Below is a listing with pictures in it; transcribe exactly the lines from the one that has "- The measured" through the one that has "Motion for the", and omit those pictures.

■ ■ ■ ■

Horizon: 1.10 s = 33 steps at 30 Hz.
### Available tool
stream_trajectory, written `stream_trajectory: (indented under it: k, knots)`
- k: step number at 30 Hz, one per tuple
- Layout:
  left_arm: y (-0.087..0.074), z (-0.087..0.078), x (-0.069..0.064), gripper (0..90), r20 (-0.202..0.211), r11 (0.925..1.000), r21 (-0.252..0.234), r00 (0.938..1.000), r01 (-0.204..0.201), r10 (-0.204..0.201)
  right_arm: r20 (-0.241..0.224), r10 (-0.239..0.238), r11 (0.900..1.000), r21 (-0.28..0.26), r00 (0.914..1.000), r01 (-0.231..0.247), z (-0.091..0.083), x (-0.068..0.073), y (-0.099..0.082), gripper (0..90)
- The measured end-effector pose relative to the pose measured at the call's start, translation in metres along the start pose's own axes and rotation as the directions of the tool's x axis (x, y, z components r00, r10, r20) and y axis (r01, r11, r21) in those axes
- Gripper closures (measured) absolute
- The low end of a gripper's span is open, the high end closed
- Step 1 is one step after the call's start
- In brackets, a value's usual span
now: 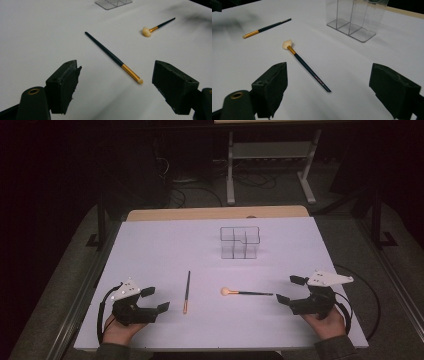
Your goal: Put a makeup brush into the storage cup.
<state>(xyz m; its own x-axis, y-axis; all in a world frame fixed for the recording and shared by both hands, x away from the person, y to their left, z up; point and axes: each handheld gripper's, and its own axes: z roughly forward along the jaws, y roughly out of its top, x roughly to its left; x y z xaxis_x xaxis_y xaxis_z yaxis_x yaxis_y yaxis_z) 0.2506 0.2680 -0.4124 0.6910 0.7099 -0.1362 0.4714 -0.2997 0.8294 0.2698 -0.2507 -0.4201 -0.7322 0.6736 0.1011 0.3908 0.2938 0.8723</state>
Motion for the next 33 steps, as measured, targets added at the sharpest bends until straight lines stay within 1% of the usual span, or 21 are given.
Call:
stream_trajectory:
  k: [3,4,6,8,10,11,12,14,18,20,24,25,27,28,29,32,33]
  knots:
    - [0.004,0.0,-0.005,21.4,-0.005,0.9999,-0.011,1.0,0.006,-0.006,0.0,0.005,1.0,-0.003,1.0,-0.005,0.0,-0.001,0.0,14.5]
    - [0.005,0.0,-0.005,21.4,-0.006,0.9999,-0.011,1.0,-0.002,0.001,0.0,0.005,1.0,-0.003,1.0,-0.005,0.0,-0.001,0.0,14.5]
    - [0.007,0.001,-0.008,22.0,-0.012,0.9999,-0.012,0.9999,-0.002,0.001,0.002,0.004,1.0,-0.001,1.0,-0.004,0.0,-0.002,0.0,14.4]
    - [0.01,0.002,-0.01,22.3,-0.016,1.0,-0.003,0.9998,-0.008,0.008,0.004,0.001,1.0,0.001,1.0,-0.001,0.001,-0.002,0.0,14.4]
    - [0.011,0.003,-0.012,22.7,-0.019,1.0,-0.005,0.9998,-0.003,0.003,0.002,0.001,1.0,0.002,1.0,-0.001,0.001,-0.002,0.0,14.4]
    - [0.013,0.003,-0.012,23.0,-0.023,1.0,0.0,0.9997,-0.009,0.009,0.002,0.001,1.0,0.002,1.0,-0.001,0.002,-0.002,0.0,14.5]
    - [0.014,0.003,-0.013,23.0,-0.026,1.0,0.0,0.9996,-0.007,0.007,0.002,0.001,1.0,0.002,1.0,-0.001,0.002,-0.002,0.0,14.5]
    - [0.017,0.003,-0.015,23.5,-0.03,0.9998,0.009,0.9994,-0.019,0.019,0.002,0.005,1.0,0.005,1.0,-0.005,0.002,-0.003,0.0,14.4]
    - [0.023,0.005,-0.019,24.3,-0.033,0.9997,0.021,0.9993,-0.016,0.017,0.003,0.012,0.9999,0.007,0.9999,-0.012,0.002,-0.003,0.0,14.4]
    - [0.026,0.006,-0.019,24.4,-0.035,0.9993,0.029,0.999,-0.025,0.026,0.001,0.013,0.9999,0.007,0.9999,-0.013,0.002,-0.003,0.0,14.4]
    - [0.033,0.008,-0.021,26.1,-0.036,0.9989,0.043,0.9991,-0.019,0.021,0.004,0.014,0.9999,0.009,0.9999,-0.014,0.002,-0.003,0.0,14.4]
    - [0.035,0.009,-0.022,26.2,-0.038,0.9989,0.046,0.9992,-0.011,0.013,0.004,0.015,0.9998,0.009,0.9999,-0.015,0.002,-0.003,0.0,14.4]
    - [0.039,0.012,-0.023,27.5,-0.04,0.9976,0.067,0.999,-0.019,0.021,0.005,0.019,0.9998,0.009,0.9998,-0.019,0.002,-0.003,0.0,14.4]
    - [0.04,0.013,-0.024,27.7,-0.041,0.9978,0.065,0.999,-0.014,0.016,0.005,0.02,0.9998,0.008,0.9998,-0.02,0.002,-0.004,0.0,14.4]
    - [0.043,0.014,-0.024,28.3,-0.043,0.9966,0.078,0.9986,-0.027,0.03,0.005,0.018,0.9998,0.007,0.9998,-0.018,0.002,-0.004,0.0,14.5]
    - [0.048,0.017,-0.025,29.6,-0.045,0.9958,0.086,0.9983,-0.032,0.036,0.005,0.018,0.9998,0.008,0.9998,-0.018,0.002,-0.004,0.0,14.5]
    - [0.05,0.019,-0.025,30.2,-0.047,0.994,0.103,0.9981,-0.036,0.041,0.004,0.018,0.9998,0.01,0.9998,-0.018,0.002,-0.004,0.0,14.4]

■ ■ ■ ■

● FINISHED EXERCISE
- The measured end-effector pose relative to the pose measured at the call's start, translation in metres along the start pose's own axes and rotation as the directions of the tool's x axis (x, y, z components r00, r10, r20) and y axis (r01, r11, r21) in those axes
- Gripper closures (measured) absolute
- The low end of a gripper's span is open, the high end closed
- Step 1 is one step after the call's start
- In brackets, a value's usual span
now: 
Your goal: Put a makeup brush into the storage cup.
<state>(xyz m; its own x-axis, y-axis; all in a world frame fixed for the recording and shared by both hands, x away from the person, y to their left, z up; point and axes: each handheld gripper's, and its own axes: z roughly forward along the jaws, y roughly out of its top, x roughly to its left; x y z xaxis_x xaxis_y xaxis_z yaxis_x yaxis_y yaxis_z) 0.2506 0.2680 -0.4124 0.6910 0.7099 -0.1362 0.4714 -0.2997 0.8294 0.2698 -0.2507 -0.4201 -0.7322 0.6736 0.1011 0.3908 0.2938 0.8723</state>
Motion for the next 33 steps, as measured, targets added at the sharpest bends until straight lines stay within 1% of the usual span, or 21 are given.

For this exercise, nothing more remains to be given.